Приняв душ и переодевшись, я пошла к особняку. На веранде уже никого не было, Глак с итальянцем ушли, оставив на садовых качелях пустые кофейные чашки. На лестничной площадке между первым и вторым этажом возле окна стояла деревянная стремянка, а на ее верхней ступени – Ардак. Похоже, он чинил карниз; на плечах у него, точно агнец на заклание, лежала бархатная ткань. С раздернутыми портьерами зал выглядел каким-то разоренным. Дневной свет выхватывал комья пыли. Перила были сплошь в отпечатках пальцев.
Когда я проходила мимо, Ардак прервал свои труды и воззрился на меня сверху вниз.
– Что здесь произошло? – спросила я, особенно не рассчитывая, что он поймет.
– Пт-ш! – Он изобразил, как что-то разбивается, и указал на верхний переплет окна, где стояло новое стекло с еще не высохшей замазкой.

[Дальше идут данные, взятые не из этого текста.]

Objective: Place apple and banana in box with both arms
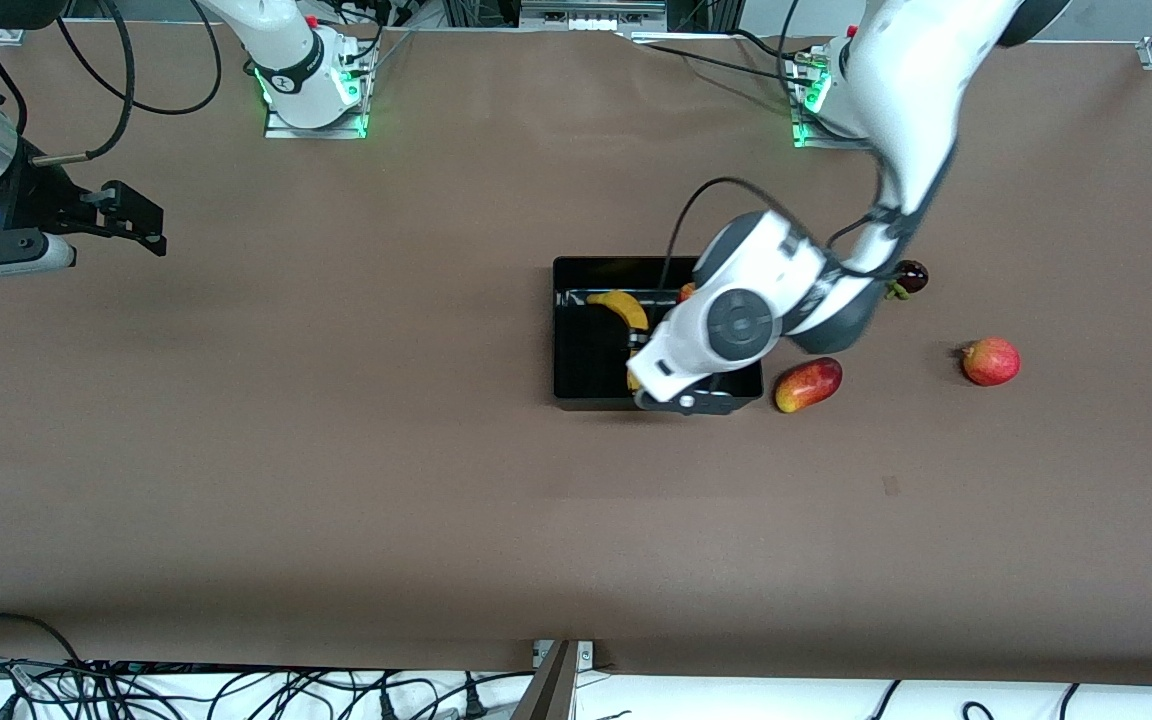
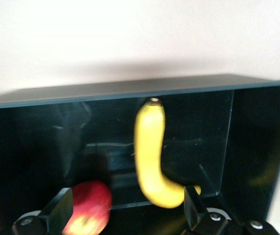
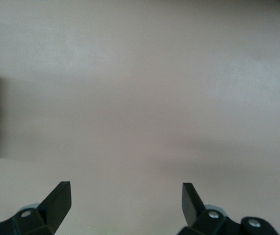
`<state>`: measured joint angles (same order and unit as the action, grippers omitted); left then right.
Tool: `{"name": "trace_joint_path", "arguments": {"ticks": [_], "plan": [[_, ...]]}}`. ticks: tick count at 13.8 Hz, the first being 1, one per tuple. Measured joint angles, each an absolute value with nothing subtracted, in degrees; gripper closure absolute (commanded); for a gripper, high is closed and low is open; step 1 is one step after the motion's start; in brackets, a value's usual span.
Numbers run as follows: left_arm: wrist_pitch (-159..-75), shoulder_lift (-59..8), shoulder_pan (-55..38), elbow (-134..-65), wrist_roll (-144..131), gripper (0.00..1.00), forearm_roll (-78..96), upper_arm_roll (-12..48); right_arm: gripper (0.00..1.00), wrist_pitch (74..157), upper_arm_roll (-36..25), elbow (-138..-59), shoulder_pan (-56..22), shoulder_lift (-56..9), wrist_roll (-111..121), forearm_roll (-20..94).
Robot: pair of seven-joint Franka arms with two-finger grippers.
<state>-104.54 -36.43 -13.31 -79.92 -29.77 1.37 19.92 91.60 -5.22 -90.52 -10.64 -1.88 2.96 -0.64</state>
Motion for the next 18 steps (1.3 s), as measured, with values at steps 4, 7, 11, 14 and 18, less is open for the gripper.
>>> {"name": "trace_joint_path", "arguments": {"ticks": [4,7,11,14,18], "plan": [[-89.8,-26.5,-4.6,-76.3,-22.2,0.0,1.1,19.5,0.0,91.6,-5.2,-90.5,-10.6,-1.9,3.0,-0.7],[-81.2,-24.6,0.7,-71.6,-16.0,0.0,-0.6,19.1,0.0,91.6,-5.2,-90.5,-10.6,-1.9,2.9,-0.7],[-80.5,-17.6,-0.4,-72.2,-7.5,0.0,-1.1,10.2,0.0,91.6,-5.3,-90.5,-10.6,-1.9,2.9,-0.7],[-86.0,-7.2,-1.3,-81.7,-3.2,0.0,-1.1,3.4,0.0,91.6,-5.3,-90.5,-10.6,-1.9,2.9,-0.7],[-87.6,-0.3,-1.6,-90.9,-2.9,0.0,-1.0,2.7,0.0,91.6,-5.3,-90.5,-10.6,-1.9,2.9,-0.7]]}}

– Хорошо, что вы у нас на все руки мастер, – сказала я.
Он рассеянно кивнул.
За нашим обычным столом в одиночестве завтракала Маккинни. Из-за давних проблем с пищеварением она внимательно следила за питанием и нередко засиживалась над тарелкой мюсли после закрытия кухни. Мы всегда могли рассчитывать, что она займет нам места. Все знали, что дальний конец длинного стола у окна принадлежит нам; оттуда открывался лучший вид. Если наше место занимали другие, Тиф и Кью сурово велели им убираться. Порой мы были ничем не лучше школьных хулиганов, но за годы жизни в Портмантле мы привыкли оберегать свои удобства.
– Кто разбил окно? – спросила я с порога.
Маккинни махнула рукой вглубь столовой:
– Он пытался убить мотылька. Якобы.
В конце линии раздачи стоял Фуллертон, в фартуке и резиновых перчатках, стряхивая объедки с тарелок в мусорное ведро.
– За это он все утро помогает Эндеру по хозяйству.
Старик сновал между столами, собирая грязную посуду, и было видно, что помощнику он не рад.
Я села рядом с Мак.
– Вот чем был нанесен урон, если тебе интересно, – сказала она, придвигая ко мне тусклый медный жетон с прорезью посередине. – Ардак в саду нашел. А мотылька, кстати, никто не видел. Возможно, его стерло в порошок. – Она не отрывала взгляда от Фуллертона, который, к вящему негодованию Эндера, складывал тарелки одна в другую, перемазывая их снизу яичницей и суджуком[10]. – Наверное, тебе стоит с ним поговорить. Меня он не больно жалует.
Я убрала жетон в карман юбки.
– К тебе еще надо привыкнуть.
Мак поникла, ложка с молоком задрожала у нее в руке.
– Одно я тебе скажу точно. С его приездом я стала гораздо чаще думать о дочках. Конечно, они уже взрослые. И все же… Мне трудно на него смотреть. Как он стоит, как двигается. С ним я чувствую себя старой.
– Мы и правда старые, – сказала я.
– Ой, я тебя умоляю. Я обогнала тебя на пару десятков лет. – Мак ткнула ложкой в мюсли. – Ты только подумай. Если вчерашний школьник настолько выгорел, что его сюда отправили, на что же надеяться нам?
– У каждого свои трудности.
– Может, и так. Но я в тупике. И вообще я уже давно забыла, в чем смысл.
– Смысл чего?
– Вот этого. Жизни здесь. – Она собиралась что-то прибавить, но тут с тележки Эндера с грохотом посыпались тарелки. Старик стоял посреди зала, разглядывая осколки, будто случившееся противоречило законам физики.
Фуллертон кинулся на подмогу:
– Давайте я. – Он присел на корточки. – У вас есть веник?
– Уходите! – сказал Эндер. – Это не ваша работа. Я сам подмести.
– Да мне не трудно. Чесслово.
– Çik! Git burdan![11]
Повисло долгое молчание.
Фуллертон встал, сорвал с рук перчатки и выпутался из фартука. С саркастическим поклоном протянул все это старику. Потом, заметив меня, с обиженно-извиняющимся видом побрел к нашему столику.